The post-war social democratic model dependent on redistribution through taxation with a bit of regulation (or even an energy 'price freeze') is looking increasingly past its sell-by date. It was a model shared to some extent by the various strains of Labour (though "New" went softer on the regulation).
We need a new set of economic responses if we are not to be utterly defeated, which include questions of economic democracy – how we can own and manage businesses more collectively, not just tax them? (This is not to say that our history and traditions don’t matter – one of the points of Robin Murray’s 'Cooperation in the Age of Google' is that technological change gives new vitality to the older structure of the co-operative.)
Nor can we rely on trade unions alone to act as a sufficient countervailing force to the excesses of capitalism, despite all the exhortations to 'rebuild' them (which again, is not to say they don’t matter – how they can be given new relevance as part of a mission to democratise the economy is another important question).
Turning this into a viable political strategy is hard, but it does also give us the possibility of building much-needed new coalitions, and of starting to undermine some of neoliberalism’s deeply entrenched frames.
Being both 'pro-business' and 'pro-worker' sounds like another bit of New Labour triangulation, but once we are clear we aren’t talking about any type of business it becomes more meaningful, and offers the potential to build alliances with democratic and small businesses against monopolistic corporations. (And indeed we should not allow ourselves to be branded as simply 'anti-market' by those who have presided over a new age of monopoly capitalism; understanding the limits of markets is a very different thing.)
Equally it helps us challenge the language around 'wealth creators'. Labour MP Pat McFadden, one of the first off the mark to call for a return to Blairism following Miliband’s defeat, said: 'We need to speak about wealth creation and not just wealth distribution.' The idea of there being a class of 'wealth creators' at the top – on whom we are dependent and to whom we must at best be grateful for a bit of their taxed income – is diminished once we start talking about democratising wealth.
None of this offers easy or short-term fixes.
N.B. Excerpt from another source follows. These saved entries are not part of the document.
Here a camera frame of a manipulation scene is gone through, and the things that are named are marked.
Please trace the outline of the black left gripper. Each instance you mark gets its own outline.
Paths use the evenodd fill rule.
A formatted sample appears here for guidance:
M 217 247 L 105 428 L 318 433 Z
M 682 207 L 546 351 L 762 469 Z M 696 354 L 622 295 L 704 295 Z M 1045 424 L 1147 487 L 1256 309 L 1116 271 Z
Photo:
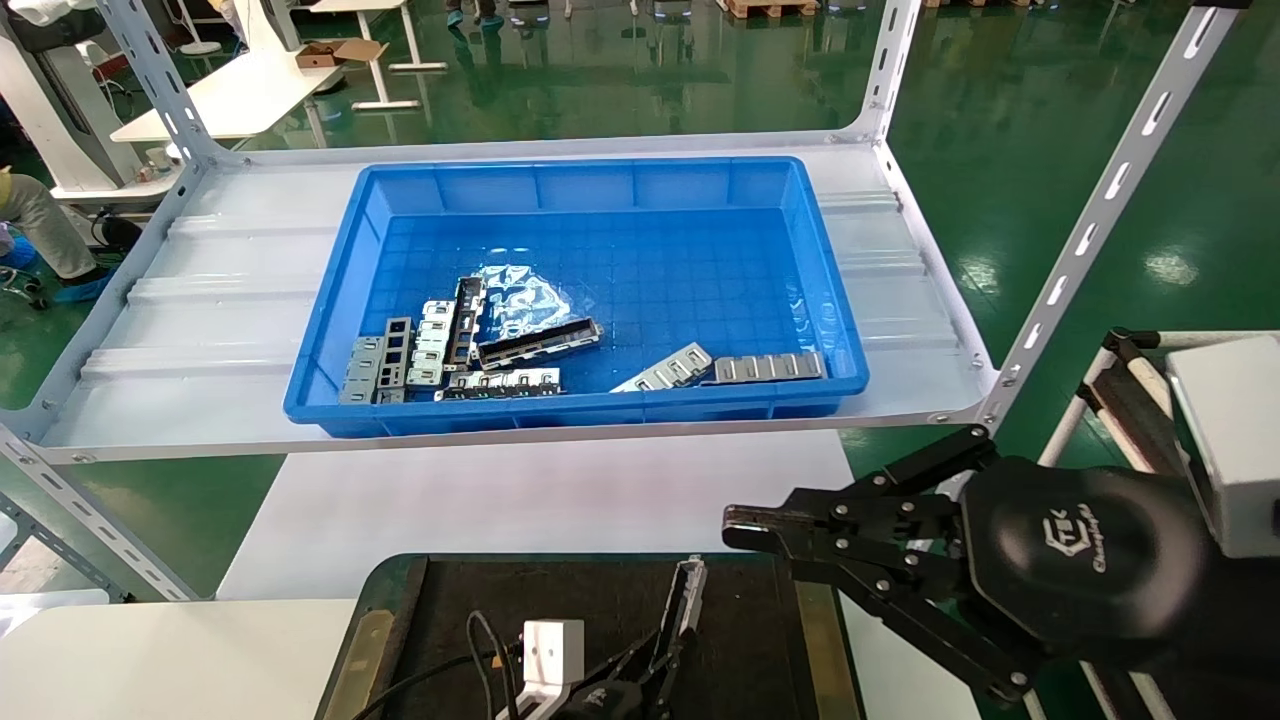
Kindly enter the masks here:
M 672 692 L 692 643 L 692 628 L 646 633 L 609 656 L 598 667 L 599 682 L 573 691 L 556 719 L 648 719 L 655 692 Z

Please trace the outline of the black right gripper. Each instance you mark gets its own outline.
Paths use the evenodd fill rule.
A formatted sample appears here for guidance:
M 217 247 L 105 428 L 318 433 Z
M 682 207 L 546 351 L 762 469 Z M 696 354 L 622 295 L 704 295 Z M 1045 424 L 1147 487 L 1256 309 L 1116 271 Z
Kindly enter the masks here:
M 1170 651 L 1216 565 L 1189 489 L 1126 468 L 998 457 L 986 428 L 963 427 L 841 489 L 796 488 L 774 509 L 730 505 L 722 541 L 791 557 L 799 580 L 838 589 L 1000 703 L 1032 691 L 1036 661 L 1001 650 L 887 568 L 832 550 L 810 553 L 814 542 L 955 541 L 961 509 L 975 592 L 1046 651 L 1089 661 L 1149 661 Z M 978 473 L 959 506 L 938 488 L 966 471 Z

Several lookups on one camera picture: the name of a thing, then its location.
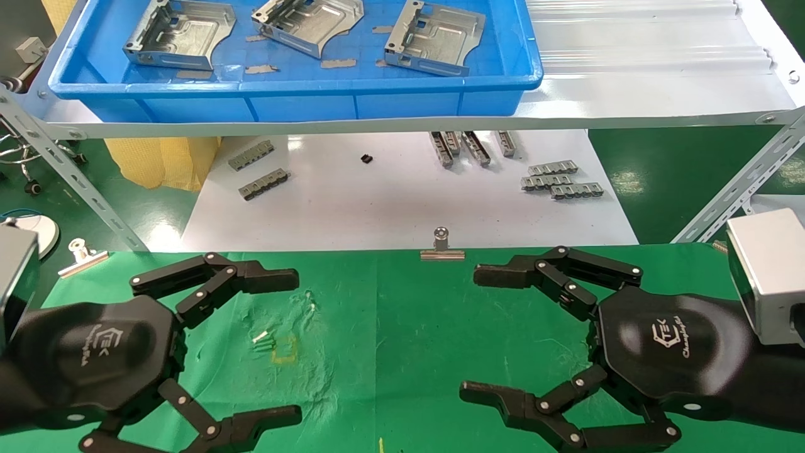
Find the blue plastic tray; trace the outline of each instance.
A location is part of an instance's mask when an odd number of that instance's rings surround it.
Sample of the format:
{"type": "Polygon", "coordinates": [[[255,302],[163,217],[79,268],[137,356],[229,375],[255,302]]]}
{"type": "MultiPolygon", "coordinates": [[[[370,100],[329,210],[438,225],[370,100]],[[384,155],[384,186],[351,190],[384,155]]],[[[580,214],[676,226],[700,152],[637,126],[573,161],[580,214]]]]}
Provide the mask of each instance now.
{"type": "Polygon", "coordinates": [[[323,60],[355,59],[350,68],[321,61],[258,33],[251,12],[263,0],[229,0],[232,35],[213,52],[213,75],[131,64],[122,45],[148,0],[89,0],[51,75],[59,98],[79,99],[101,120],[125,123],[303,122],[421,116],[507,116],[543,79],[525,0],[438,0],[486,15],[468,77],[440,77],[378,65],[403,0],[364,0],[365,15],[324,47],[323,60]],[[247,74],[270,64],[278,72],[247,74]]]}

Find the white shelf panel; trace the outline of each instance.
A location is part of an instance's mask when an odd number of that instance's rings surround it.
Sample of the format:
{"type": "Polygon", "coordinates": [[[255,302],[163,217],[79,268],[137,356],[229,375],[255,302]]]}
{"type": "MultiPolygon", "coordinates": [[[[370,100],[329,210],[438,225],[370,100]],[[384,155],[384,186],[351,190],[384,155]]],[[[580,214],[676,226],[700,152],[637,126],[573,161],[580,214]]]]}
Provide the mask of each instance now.
{"type": "Polygon", "coordinates": [[[493,162],[481,168],[466,150],[451,169],[428,134],[276,136],[277,149],[240,172],[231,155],[256,140],[228,139],[182,236],[183,251],[424,249],[437,227],[455,248],[628,245],[638,243],[585,131],[520,131],[506,159],[479,133],[493,162]],[[370,164],[361,156],[374,156],[370,164]],[[525,193],[529,165],[573,159],[574,181],[599,182],[600,198],[553,201],[525,193]],[[291,179],[246,202],[237,190],[284,168],[291,179]]]}
{"type": "Polygon", "coordinates": [[[24,103],[51,124],[55,138],[69,138],[70,131],[102,138],[717,126],[755,124],[770,113],[785,123],[782,112],[805,105],[805,81],[788,82],[792,71],[805,77],[805,64],[761,0],[527,3],[546,76],[507,118],[103,123],[80,102],[54,102],[48,94],[58,45],[32,90],[44,99],[29,95],[24,103]]]}

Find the logo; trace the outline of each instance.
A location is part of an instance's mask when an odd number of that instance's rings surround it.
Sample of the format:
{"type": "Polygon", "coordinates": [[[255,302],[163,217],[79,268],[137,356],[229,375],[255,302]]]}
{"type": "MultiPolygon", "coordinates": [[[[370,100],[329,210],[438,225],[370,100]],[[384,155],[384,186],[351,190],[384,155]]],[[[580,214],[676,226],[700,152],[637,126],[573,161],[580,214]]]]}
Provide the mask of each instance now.
{"type": "Polygon", "coordinates": [[[672,347],[676,344],[683,343],[682,357],[685,359],[691,358],[691,344],[689,342],[689,335],[687,334],[687,326],[682,322],[679,316],[674,316],[674,323],[676,325],[668,324],[667,320],[657,320],[655,324],[651,325],[651,331],[654,333],[654,341],[662,344],[664,347],[672,347]]]}
{"type": "Polygon", "coordinates": [[[84,340],[84,346],[81,348],[81,366],[85,367],[89,363],[89,357],[92,351],[98,352],[98,357],[109,355],[109,349],[114,349],[120,345],[120,338],[123,336],[123,330],[118,330],[110,327],[106,330],[98,331],[103,327],[102,324],[96,324],[89,330],[89,335],[84,340]]]}
{"type": "Polygon", "coordinates": [[[664,347],[671,347],[682,341],[679,337],[679,329],[676,326],[669,326],[665,319],[657,320],[657,324],[651,325],[651,331],[654,332],[654,341],[662,344],[664,347]]]}

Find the green mat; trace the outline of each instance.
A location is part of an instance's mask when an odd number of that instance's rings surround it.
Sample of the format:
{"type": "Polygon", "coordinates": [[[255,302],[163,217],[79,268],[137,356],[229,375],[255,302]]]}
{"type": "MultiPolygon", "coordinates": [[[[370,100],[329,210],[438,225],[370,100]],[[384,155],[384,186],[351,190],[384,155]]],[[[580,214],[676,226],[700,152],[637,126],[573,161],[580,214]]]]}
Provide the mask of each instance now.
{"type": "MultiPolygon", "coordinates": [[[[641,266],[643,288],[651,292],[736,297],[726,257],[703,244],[587,250],[641,266]]],[[[536,290],[472,283],[475,264],[542,251],[468,251],[459,263],[424,263],[417,251],[227,254],[266,268],[296,268],[301,287],[238,295],[190,331],[180,383],[215,418],[301,405],[303,423],[265,433],[256,450],[262,453],[549,452],[536,434],[506,429],[494,409],[458,397],[462,380],[539,395],[588,366],[586,324],[536,290]]],[[[189,256],[114,253],[60,281],[46,306],[125,301],[134,274],[189,256]]],[[[173,306],[182,296],[164,302],[173,306]]],[[[603,392],[568,417],[579,426],[639,420],[603,392]]],[[[675,453],[805,451],[802,434],[671,417],[683,431],[675,453]]],[[[0,451],[72,453],[89,430],[5,436],[0,451]]],[[[194,437],[168,405],[122,433],[166,451],[179,451],[194,437]]]]}

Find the robotic hand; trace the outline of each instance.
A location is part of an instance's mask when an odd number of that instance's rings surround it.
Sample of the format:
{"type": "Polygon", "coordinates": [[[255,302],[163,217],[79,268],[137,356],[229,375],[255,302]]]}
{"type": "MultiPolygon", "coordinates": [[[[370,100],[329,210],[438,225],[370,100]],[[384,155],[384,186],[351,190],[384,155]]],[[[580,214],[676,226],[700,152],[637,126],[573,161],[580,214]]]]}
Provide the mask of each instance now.
{"type": "MultiPolygon", "coordinates": [[[[682,436],[666,412],[805,432],[805,349],[763,344],[740,303],[648,293],[640,289],[642,275],[636,266],[568,247],[477,266],[477,285],[534,286],[589,321],[592,366],[543,397],[465,381],[460,398],[498,409],[507,427],[535,432],[560,451],[663,451],[682,436]],[[571,278],[615,293],[598,303],[571,278]],[[569,423],[563,413],[598,389],[645,422],[584,429],[569,423]]],[[[791,323],[801,326],[802,310],[791,313],[791,323]]]]}
{"type": "Polygon", "coordinates": [[[135,276],[130,284],[134,298],[119,304],[83,302],[20,316],[19,308],[9,310],[19,304],[0,303],[2,340],[8,341],[5,350],[0,343],[0,434],[101,422],[80,441],[84,453],[158,453],[118,434],[167,401],[198,431],[184,452],[235,453],[253,450],[265,430],[301,422],[297,405],[216,421],[177,383],[185,329],[240,291],[298,288],[296,270],[267,271],[257,261],[208,253],[135,276]],[[157,301],[197,285],[175,314],[157,301]]]}
There are glimmers of hope at local level like Preston council’s community wealth building initiative, though the election of a Tory government risks extinguishing them before they have had a chance. Nevertheless we have no choice but to move on to new terrain. If we just keep saying we need to fight austerity with anti-austerity we will fail.
*Clifford Singer is director of Social Spark and an advisor to We Own It.